WHAT YOU HAVE TO DO: The data below is to be transcribed word for word; pictures are to be excluded.

*** GIVEN DATA Section Begins ***

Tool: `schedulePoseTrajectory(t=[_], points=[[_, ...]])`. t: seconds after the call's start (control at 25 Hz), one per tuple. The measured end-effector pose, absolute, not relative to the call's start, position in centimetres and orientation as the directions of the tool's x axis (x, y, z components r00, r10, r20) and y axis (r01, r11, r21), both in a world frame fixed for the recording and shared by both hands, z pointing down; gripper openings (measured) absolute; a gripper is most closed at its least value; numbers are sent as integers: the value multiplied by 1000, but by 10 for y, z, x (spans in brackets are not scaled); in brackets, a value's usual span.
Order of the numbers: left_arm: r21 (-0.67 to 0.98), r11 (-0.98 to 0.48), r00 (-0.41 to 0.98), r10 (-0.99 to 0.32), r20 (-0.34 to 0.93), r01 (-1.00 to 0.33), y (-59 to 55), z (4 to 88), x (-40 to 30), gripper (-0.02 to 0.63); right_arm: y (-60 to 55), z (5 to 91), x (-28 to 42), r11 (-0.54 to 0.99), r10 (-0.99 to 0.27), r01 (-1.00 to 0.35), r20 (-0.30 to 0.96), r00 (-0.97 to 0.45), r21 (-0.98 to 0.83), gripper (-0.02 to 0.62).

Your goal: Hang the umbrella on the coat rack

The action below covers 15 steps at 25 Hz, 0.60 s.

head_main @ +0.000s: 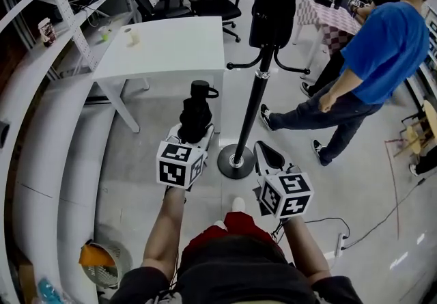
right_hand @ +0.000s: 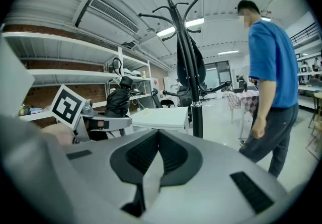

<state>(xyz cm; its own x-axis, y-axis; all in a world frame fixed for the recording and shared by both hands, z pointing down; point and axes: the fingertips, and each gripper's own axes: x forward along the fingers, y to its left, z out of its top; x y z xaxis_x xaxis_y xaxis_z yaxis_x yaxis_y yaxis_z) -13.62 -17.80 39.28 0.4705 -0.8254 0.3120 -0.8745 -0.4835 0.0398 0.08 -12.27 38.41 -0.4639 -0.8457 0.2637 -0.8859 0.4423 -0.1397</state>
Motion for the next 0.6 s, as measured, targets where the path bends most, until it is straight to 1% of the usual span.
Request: schedulePoseTrajectory(t=[0.6], points=[[44, -471, 454, -815, 359, -881, -253, 412, -118, 160, -211, 380, 10, 457, -844, -880, 248, -476, -134, 18]])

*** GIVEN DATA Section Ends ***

OUTPUT:
Tool: `schedulePoseTrajectory(t=[_], points=[[_, ...]])`. t: seconds after the call's start (control at 25 Hz), one per tuple. The measured end-effector pose, absolute, not relative to the call's start, position in centimetres and orientation as the directions of the tool's x axis (x, y, z components r00, r10, r20) and y axis (r01, r11, r21), both in a world frame fixed for the recording and shared by both hands, z pointing down; gripper openings (measured) absolute; a gripper is most closed at its least value; numbers are sent as integers: the value multiplied by 1000, but by 10 for y, z, x (spans in brackets are not scaled); in brackets, a value's usual span.
Order of the numbers: left_arm: r21 (-0.67 to 0.98), r11 (-0.98 to 0.48), r00 (-0.41 to 0.98), r10 (-0.99 to 0.32), r20 (-0.34 to 0.93), r01 (-1.00 to 0.33), y (-59 to 55), z (4 to 88), x (-40 to 30), gripper (-0.02 to 0.63); right_arm: y (-60 to 55), z (5 to 91), x (-28 to 42), r11 (-0.54 to 0.99), r10 (-0.99 to 0.27), r01 (-1.00 to 0.35), r20 (-0.30 to 0.96), r00 (-0.97 to 0.45), r21 (-0.98 to 0.83), gripper (-0.02 to 0.62).

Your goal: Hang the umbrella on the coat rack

The action below covers 15 steps at 25 Hz, 0.60 s.

head_main @ +0.000s: 
right_hand @ +0.000s: 

<state>(xyz cm; its own x-axis, y-axis; all in a world frame fixed for the recording and shared by both hands, z pointing down; point and axes: the fingertips, and each gripper's own axes: x forward along the fingers, y to its left, z out of its top; x y z xaxis_x xaxis_y xaxis_z yaxis_x yaxis_y yaxis_z) -13.62 -17.80 39.28 0.4705 -0.8254 0.3120 -0.8745 -0.4835 0.0398 0.08 -12.27 38.41 -0.4639 -0.8457 0.2637 -0.8859 0.4423 -0.1397</state>
Motion for the next 0.6 s, as measured, targets where the path bends most, until it is straight to 1% of the usual span.
Request: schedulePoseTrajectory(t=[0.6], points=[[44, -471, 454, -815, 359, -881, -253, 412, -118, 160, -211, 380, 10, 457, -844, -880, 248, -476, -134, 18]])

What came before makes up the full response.